Появились на столе и сигареты – крепчайший «Кэмел» без фильтра. Пачка тоже была почти пустой – хотя раньше мать курила только в особых случаях. Красовалась при гостях с легкой коричневой сигареткой и, кажется, даже не затягивалась.
– Будешь? – Она протянула пачку Насте.
Сразу вспомнилось из детства: «Унюхаю, что от тебя табачищем несет, – из дома вышвырну. Поняла?!»
– Побалуюсь, – вздохнула Настя, вытягивая из пачки сигарету.
Они с Сеней уже месяца два не видели не то что «Кэмела» – даже болгарской «Стюардессы». Кашляли от невкусной и крепкой дукатовской «Явы».
– А я и так знаю, что ты куришь, – вдруг улыбнулась мать. – Тебя Николенька заложил.

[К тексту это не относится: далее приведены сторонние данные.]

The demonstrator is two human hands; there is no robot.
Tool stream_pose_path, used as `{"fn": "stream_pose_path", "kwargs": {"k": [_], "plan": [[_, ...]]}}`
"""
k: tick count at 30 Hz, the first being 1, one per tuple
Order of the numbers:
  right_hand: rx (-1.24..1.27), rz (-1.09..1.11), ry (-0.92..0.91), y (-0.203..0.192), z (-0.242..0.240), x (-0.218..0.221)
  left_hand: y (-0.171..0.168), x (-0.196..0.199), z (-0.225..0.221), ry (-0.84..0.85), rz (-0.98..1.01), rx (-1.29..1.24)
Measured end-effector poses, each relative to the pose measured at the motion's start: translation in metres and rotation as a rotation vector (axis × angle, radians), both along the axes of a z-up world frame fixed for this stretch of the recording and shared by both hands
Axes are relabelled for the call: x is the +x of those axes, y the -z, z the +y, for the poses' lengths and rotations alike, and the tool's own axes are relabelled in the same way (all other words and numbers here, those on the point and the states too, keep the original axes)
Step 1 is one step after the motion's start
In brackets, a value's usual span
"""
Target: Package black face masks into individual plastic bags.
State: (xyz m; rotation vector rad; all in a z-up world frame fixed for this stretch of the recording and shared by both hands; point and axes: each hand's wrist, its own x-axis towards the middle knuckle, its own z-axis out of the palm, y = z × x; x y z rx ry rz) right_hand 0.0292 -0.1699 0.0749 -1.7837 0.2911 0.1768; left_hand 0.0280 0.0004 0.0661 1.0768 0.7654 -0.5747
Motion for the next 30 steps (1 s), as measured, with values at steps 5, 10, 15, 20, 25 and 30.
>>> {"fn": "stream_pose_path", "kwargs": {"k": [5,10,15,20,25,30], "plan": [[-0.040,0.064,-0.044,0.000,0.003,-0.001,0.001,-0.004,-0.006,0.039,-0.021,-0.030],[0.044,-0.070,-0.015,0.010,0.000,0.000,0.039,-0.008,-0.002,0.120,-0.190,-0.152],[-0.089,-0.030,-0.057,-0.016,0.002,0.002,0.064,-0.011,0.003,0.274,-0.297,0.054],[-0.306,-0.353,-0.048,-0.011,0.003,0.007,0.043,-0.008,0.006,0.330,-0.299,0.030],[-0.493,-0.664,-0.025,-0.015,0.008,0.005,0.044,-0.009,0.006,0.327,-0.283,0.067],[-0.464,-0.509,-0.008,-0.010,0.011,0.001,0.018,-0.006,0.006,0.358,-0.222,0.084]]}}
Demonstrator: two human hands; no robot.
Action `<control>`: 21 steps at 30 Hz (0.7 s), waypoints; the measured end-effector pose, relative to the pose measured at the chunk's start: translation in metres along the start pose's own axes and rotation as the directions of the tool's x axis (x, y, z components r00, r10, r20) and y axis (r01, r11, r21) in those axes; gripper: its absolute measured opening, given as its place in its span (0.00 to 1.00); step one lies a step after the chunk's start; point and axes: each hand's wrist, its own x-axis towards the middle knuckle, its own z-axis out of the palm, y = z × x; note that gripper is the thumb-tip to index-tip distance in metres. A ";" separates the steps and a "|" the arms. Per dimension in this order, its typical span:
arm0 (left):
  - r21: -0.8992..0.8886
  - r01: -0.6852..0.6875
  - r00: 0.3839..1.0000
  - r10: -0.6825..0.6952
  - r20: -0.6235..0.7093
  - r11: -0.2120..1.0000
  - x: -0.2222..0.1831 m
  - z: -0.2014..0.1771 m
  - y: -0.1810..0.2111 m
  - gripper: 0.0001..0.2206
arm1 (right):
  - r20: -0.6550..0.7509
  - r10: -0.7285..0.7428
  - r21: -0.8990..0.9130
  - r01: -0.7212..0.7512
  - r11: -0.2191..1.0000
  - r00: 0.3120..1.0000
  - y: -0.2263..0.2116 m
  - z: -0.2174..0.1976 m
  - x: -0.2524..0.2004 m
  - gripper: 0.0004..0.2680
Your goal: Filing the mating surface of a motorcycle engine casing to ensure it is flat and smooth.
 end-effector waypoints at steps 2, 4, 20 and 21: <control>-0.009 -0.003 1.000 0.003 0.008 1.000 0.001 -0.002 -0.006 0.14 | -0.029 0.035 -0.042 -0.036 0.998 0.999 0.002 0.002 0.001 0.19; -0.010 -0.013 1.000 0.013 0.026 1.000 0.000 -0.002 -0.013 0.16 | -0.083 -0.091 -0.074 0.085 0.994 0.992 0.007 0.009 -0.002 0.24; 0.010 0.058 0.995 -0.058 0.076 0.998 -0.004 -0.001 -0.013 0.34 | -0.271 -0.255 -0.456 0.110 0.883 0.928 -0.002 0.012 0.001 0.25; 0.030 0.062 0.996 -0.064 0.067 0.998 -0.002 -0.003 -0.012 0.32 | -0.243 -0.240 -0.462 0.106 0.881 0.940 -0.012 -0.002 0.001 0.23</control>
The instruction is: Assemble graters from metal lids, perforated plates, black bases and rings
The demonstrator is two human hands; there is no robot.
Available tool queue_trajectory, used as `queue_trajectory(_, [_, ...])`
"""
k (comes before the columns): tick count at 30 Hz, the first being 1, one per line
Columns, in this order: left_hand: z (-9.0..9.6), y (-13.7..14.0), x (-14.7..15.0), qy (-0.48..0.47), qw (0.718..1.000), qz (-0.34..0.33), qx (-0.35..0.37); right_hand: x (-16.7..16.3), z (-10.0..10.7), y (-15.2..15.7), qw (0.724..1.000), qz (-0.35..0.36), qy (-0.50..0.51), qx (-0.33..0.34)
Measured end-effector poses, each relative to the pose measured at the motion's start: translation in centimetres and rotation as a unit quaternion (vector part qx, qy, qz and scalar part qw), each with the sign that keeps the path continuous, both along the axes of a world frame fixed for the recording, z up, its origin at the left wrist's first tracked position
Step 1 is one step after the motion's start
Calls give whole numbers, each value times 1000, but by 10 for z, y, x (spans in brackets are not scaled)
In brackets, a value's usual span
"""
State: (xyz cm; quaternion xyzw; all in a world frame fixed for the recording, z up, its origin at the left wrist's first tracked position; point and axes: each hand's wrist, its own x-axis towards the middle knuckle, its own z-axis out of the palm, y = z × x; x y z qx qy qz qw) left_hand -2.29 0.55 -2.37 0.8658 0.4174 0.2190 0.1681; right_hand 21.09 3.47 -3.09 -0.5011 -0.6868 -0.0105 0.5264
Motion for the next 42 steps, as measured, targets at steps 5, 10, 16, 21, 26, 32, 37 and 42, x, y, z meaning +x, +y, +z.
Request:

– Николенька? – удивилась Настя. – Когда это он успел?
Ирина Егоровна прежде никогда не проявляла интереса к своему внуку.
После того как Настя переехала к Сене, Николенька видел Ирину Егоровну от силы пару раз. И Настю очень смешило, что мальчик называет бабушку на «вы».
– Я сегодня в садик к нему приходила, – мать с наслаждением затянулась. – Он сказал, что от меня пахнет «так же, как от мамы и папы». Эх вы, курильщики, – не удержалась она от упрека. – Мне-то уже все равно, а вы зачем себя травите?
Настя уже рот открыла – оправдываться, но мать ее остановила:
– Да ладно. Живите, как умеете... А знаешь, мы с Николенькой на «ты» перешли. И я обещала, что в зоопарк его свожу. И в цирк, на тигров. Ты ведь не против?
– Тебе, мамуль, просительный тон не идет, – усмехнулась Настя. – Веди его, конечно, куда хочешь. Только он тебя измучит – капризный стал...
– Ну, со мной, как ты помнишь, не покапризничаешь! – подмигнула ей Ирина Егоровна. И большим глотком допила свой коньяк.
«Я бы смогла ее полюбить! Смогла бы! – подумала Настя. – Только, наверно, уже не успею...»
И сказала, чуть не плача:
– Эх, мамочка... ну почему, почему ты раньше никогда так со мной не говорила?
– Дура я была, – припечатала Ирина Егоровна. – И педагог никчемный. Считала, что детей надо в строгости держать – чтоб они наших ошибок не повторяли.
– Но что же тогда получается? – воскликнула Настя. – Тебя же, ты говоришь, тоже в строгости держали. Ты бабушку и боялась, и слушалась... Совсем как я – тебя. Только все равно в восемнадцать лет...
– В подоле принесла, – спокойно закончила мать: договорила то, что не решилась произнести Настя.
– Да! В подоле! – Настя обрадовалась, что Ирина Егоровна докончила фразу, вертевшуюся у нее на языке. – Значит, должна быть какая-то другая педагогика! Зачем же нужно, чтобы ребенок боялся? Он родителей любить должен, а не бояться!
– Ну, Настя, повело тебя... – спокойно констатировала мать. – Не пей больше, раз не умеешь.